§ Extracted records:

---------------

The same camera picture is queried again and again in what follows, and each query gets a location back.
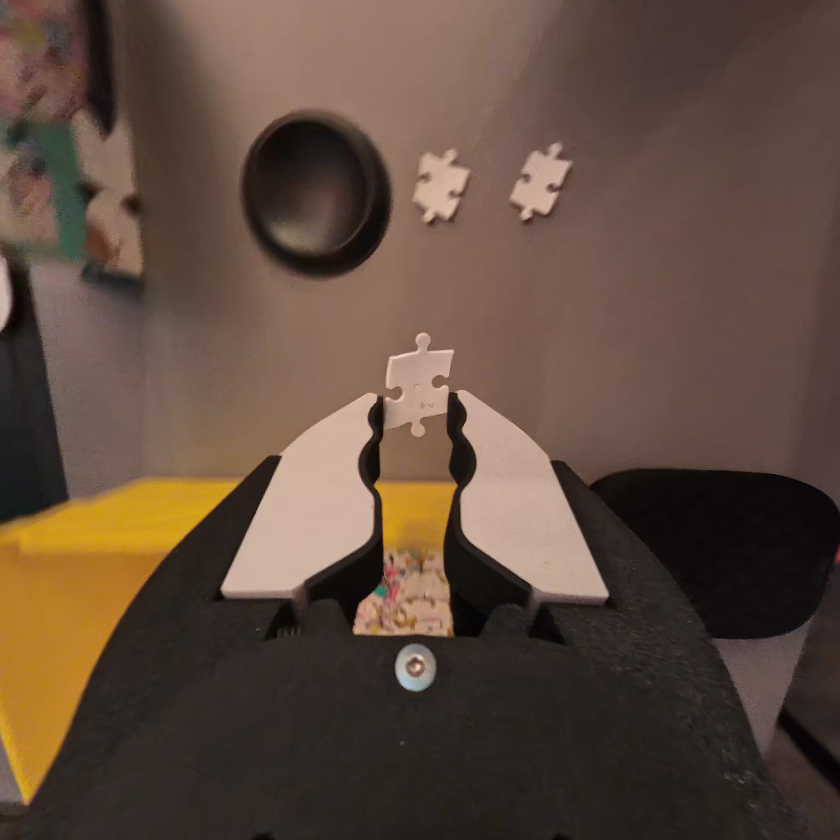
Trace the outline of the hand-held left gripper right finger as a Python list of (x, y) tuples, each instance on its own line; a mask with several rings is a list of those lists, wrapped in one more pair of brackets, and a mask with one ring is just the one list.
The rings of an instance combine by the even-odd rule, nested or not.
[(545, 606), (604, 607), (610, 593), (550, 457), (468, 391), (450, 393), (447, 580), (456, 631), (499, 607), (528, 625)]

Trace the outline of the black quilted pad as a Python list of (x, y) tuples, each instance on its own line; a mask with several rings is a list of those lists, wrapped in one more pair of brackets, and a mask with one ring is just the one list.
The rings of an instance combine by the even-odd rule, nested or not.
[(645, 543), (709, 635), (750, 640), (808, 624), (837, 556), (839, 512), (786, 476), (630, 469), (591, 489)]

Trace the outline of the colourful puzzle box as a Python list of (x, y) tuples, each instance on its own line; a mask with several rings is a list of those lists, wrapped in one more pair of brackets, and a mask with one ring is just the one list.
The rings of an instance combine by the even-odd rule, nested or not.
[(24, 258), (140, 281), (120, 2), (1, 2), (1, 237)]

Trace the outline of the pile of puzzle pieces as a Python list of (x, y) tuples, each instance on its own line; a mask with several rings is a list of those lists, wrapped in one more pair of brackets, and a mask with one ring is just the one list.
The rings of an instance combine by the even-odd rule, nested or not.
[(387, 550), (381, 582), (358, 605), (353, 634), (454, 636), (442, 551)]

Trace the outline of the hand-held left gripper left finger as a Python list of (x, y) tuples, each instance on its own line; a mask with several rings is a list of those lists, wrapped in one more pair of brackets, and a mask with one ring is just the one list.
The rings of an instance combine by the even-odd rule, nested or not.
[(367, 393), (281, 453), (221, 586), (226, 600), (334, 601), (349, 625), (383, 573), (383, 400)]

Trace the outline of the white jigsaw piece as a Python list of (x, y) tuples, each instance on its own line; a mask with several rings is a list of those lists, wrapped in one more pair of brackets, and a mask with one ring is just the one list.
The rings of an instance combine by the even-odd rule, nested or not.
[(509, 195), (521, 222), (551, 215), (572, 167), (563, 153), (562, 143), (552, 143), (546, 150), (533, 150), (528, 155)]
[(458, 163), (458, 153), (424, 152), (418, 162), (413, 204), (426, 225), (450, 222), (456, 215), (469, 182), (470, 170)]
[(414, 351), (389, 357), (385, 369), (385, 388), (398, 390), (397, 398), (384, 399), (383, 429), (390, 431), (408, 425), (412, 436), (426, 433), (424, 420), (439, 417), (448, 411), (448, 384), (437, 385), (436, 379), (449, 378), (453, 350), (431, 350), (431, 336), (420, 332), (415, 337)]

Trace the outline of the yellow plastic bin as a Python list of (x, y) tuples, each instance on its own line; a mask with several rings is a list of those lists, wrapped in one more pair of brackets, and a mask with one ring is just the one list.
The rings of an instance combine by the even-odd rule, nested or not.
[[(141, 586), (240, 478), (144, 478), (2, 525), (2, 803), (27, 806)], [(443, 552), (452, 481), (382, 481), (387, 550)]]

---------------

§ Exercise prompt: With the pictures removed, print the entries above exactly.

§ Answer:
The same camera picture is queried again and again in what follows, and each query gets a location back.
Trace the outline of the hand-held left gripper right finger as a Python list of (x, y) tuples, each instance on its own line; a mask with several rings is a list of those lists, wrapped in one more pair of brackets, and a mask with one ring is just the one list.
The rings of an instance combine by the even-odd rule, nested or not.
[(545, 606), (604, 607), (610, 593), (550, 457), (468, 391), (450, 393), (447, 580), (456, 631), (499, 607), (528, 625)]

Trace the outline of the black quilted pad as a Python list of (x, y) tuples, each instance on its own line; a mask with several rings is a list of those lists, wrapped in one more pair of brackets, and a mask with one ring is just the one list.
The rings of an instance combine by the even-odd rule, nested or not.
[(645, 543), (709, 635), (750, 640), (808, 624), (837, 556), (839, 512), (786, 476), (630, 469), (591, 489)]

Trace the outline of the colourful puzzle box as a Python list of (x, y) tuples, each instance on its own line; a mask with several rings is a list of those lists, wrapped in one more pair of brackets, and a mask with one ring is just the one list.
The rings of an instance combine by the even-odd rule, nested or not.
[(24, 258), (140, 281), (120, 2), (1, 2), (1, 237)]

Trace the outline of the pile of puzzle pieces as a Python list of (x, y) tuples, each instance on its own line; a mask with several rings is a list of those lists, wrapped in one more pair of brackets, and a mask with one ring is just the one list.
The rings of an instance combine by the even-odd rule, nested or not.
[(387, 550), (381, 582), (358, 605), (353, 634), (454, 636), (442, 551)]

Trace the outline of the hand-held left gripper left finger as a Python list of (x, y) tuples, each instance on its own line; a mask with several rings is a list of those lists, wrapped in one more pair of brackets, and a mask with one ring is just the one list.
The rings of an instance combine by the even-odd rule, nested or not.
[(367, 393), (281, 453), (221, 586), (226, 600), (334, 601), (349, 625), (383, 573), (383, 400)]

Trace the outline of the white jigsaw piece as a Python list of (x, y) tuples, each instance on its own line; a mask with several rings is a list of those lists, wrapped in one more pair of brackets, and a mask with one ring is just the one list.
The rings of an instance combine by the even-odd rule, nested or not.
[(509, 195), (521, 222), (551, 215), (572, 167), (563, 153), (562, 143), (552, 143), (546, 150), (533, 150), (528, 155)]
[(458, 163), (458, 153), (424, 152), (418, 162), (413, 204), (426, 225), (450, 222), (456, 215), (469, 182), (470, 170)]
[(414, 351), (389, 357), (385, 369), (385, 388), (398, 390), (397, 398), (384, 399), (383, 429), (390, 431), (408, 425), (412, 436), (426, 433), (424, 420), (439, 417), (448, 411), (448, 384), (437, 385), (436, 379), (449, 378), (453, 350), (431, 350), (431, 336), (420, 332), (415, 337)]

Trace the outline of the yellow plastic bin as a Python list of (x, y) tuples, each instance on its own line; a mask with several rings is a list of those lists, wrapped in one more pair of brackets, and a mask with one ring is just the one list.
The rings of an instance combine by the even-odd rule, nested or not.
[[(141, 586), (240, 478), (144, 478), (2, 525), (2, 803), (27, 806)], [(443, 552), (452, 481), (382, 481), (387, 550)]]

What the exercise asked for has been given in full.